ONLINE CHURCH BULLETIN
Mary Jane West-Delgado
My father had a small business, employing approximately fifteen people at any given time. We pasteurized and homogenized milk from farmers each morning, and put into bottles for home use and for restaurants. We also put the milk into small containers for the school kids everyday. We also made a wonderful thing called homemade ice cream.
We sold all of these milk products, and many more, in the front of our dairy building which had been fashioned into a small store with a large soda fountain. During the summer months, there were rows and rows of eager tourists lined up at the ice cream counter, waiting for their daily indulgence of my father's most exquisite recipes of some twenty-seven flavors of homemade wonder.
Being such an extremely busy little store meant that the employees had to work fast and furious for hours at a time, with little rest. The swarm of tourists never stopped and our "rush hour" lasted many hours on hot days.
I had worked for my father since I was young, as did all seven kids in our family. So I had seen many new employees come and go due to the fast and frenetic pace.
One day, in 1967, we had a new employee, Debbie, who wanted to work in the store for the summer. She had never done this type of work before, but planned to give it her all.
On her first day, Debbie made just about every mistake in the book.
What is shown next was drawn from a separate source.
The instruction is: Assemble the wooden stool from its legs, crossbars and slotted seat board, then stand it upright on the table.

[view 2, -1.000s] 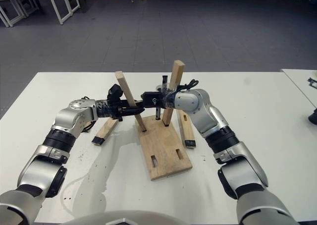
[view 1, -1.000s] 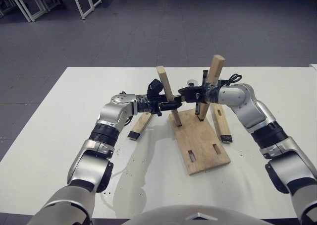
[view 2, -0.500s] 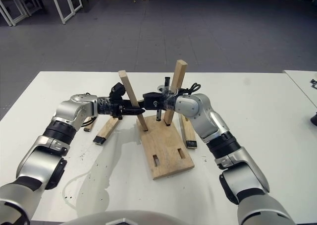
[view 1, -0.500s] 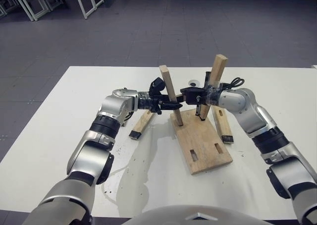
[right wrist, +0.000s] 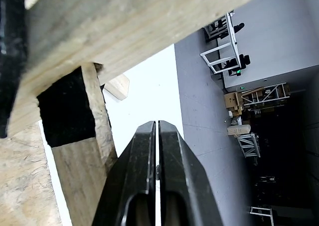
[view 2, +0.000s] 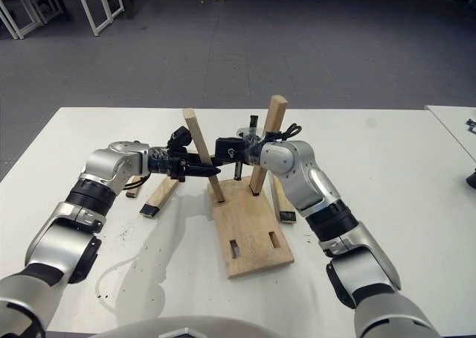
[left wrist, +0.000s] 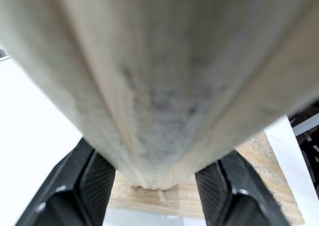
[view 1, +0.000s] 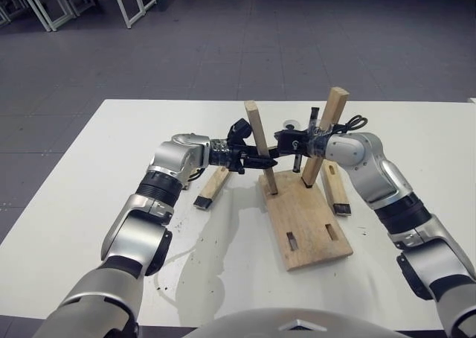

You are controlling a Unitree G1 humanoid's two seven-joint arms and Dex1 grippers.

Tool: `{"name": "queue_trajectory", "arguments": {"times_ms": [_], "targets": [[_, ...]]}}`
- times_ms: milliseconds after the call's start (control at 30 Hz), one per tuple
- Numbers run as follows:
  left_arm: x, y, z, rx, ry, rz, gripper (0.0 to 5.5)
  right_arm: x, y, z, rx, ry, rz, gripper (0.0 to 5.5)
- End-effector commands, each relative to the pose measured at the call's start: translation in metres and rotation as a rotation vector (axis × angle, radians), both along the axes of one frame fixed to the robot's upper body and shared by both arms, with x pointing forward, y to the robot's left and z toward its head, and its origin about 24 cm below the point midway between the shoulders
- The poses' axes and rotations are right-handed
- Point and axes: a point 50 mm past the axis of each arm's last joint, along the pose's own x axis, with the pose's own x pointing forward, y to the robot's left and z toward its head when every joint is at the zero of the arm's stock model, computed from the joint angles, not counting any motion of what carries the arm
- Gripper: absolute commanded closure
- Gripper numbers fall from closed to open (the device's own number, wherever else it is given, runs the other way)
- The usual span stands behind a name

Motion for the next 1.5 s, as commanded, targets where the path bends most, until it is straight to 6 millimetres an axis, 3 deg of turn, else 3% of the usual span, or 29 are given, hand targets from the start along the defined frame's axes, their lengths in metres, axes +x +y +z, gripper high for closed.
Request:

She added the sales wrong on the cash register, she charged the wrong prices for items, she gave the wrong bag of food to the wrong customer, and she dropped and broke a half gallon of milk. The torture of watching her struggle was too much for me. I went into my father's office and said, "Please go out there and put her out of her misery." I expected him to walk right into the store and fire her on the spot.
Since my father's office was situated within view of the sales counter, he had no doubt seen what I was talking about, He sat, thoughtful, for a moment, perhaps dreading the thought of having to fire someone. And especially on their first day. Then he got up from his desk and walked over to Debbie, who was standing behind the counter.
"Debbie," he said, as he put his hand gently on her shoulder. "I have been watching you all day, and I saw how you treated Mrs. Forbush."
Debbie's face began to flush and tears began to well up in her eyes as she struggled to remember Mrs. Forbush from the many women she had given the wrong change to or spilled milk on.
My father continued, "I've never seen Mrs. Forbush be so polite to any one of my employees before. You really knew how to handle her. I am sure that she is going to want you to wait on her every time she comes in. Keep up the good work."
In return for being a wise and compassionate employer, my father got a loyal, and hardworking employee for sixteen years... and a friend for life!